Essendo la gamification, l’applicazione dei meccanismi del gioco a contesti non gaming quali il lavoro e, perchè no, il giornalismo partecipativo, una pratica relativamente nuova, frequentemente se ne confondono i meccanismi limitandosi a pointification e badgification.

La badgification, pur stimolando il coinvolgimento delle persone con questo tipo di ricompense, se fine a se stessa, molto spesso rischia di creare aspettative che poi restano vuote di significato, mentre il valore aggiunto della gamification è quello di generare emozioni positive, eustress, come dice Jane McGonical in “La Realtà in Gioco”.
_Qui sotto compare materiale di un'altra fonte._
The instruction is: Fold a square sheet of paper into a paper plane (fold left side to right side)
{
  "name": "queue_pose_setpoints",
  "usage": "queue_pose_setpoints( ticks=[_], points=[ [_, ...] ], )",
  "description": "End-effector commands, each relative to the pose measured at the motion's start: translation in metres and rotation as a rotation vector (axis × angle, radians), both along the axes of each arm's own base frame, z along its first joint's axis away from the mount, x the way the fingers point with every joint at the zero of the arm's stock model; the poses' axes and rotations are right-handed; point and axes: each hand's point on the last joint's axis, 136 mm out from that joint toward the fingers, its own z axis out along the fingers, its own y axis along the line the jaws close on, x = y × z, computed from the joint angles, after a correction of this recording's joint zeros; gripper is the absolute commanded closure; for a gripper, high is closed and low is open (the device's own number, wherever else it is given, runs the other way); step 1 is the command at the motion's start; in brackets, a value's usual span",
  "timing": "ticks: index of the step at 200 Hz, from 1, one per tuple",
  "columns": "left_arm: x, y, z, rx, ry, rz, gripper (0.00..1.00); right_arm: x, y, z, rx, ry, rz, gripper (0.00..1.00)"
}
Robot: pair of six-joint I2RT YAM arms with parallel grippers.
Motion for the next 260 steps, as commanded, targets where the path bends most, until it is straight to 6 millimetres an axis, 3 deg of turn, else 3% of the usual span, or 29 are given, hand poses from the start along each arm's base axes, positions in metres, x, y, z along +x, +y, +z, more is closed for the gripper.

E’ questo certamente un limite di Foursquare che utilizzando semplicemente meccanismi di badgification non fornisce di fatto motivazioni sufficienti alla persone.

A questo limite supplisce ora Landlord, applicazione lanciata il 20 luglio scorso che trasforma Foursquare in una sorta di gioco del Monopoli. Con Landlord si aquistano i luoghi dove si fa check in e si percepisce un affitto da coloro che dopo di noi vi segnalano la loro presenza esattamente come avviene nel celebre gioco da tavolo.

Un esempio concreto di come evolvere dalla badgification alla gamification.

– Le 4 Chiavi del Divertimento –

A margine si segnala che pochi giorni fa Atari ha messo a disposizione gratuitamente tutti i suoi giochi retrò, quali ad esempio Pong, Asteroids o Breakout. E’ possibile giocarli sia su internet che scaricare la versione per iPhone and iPad.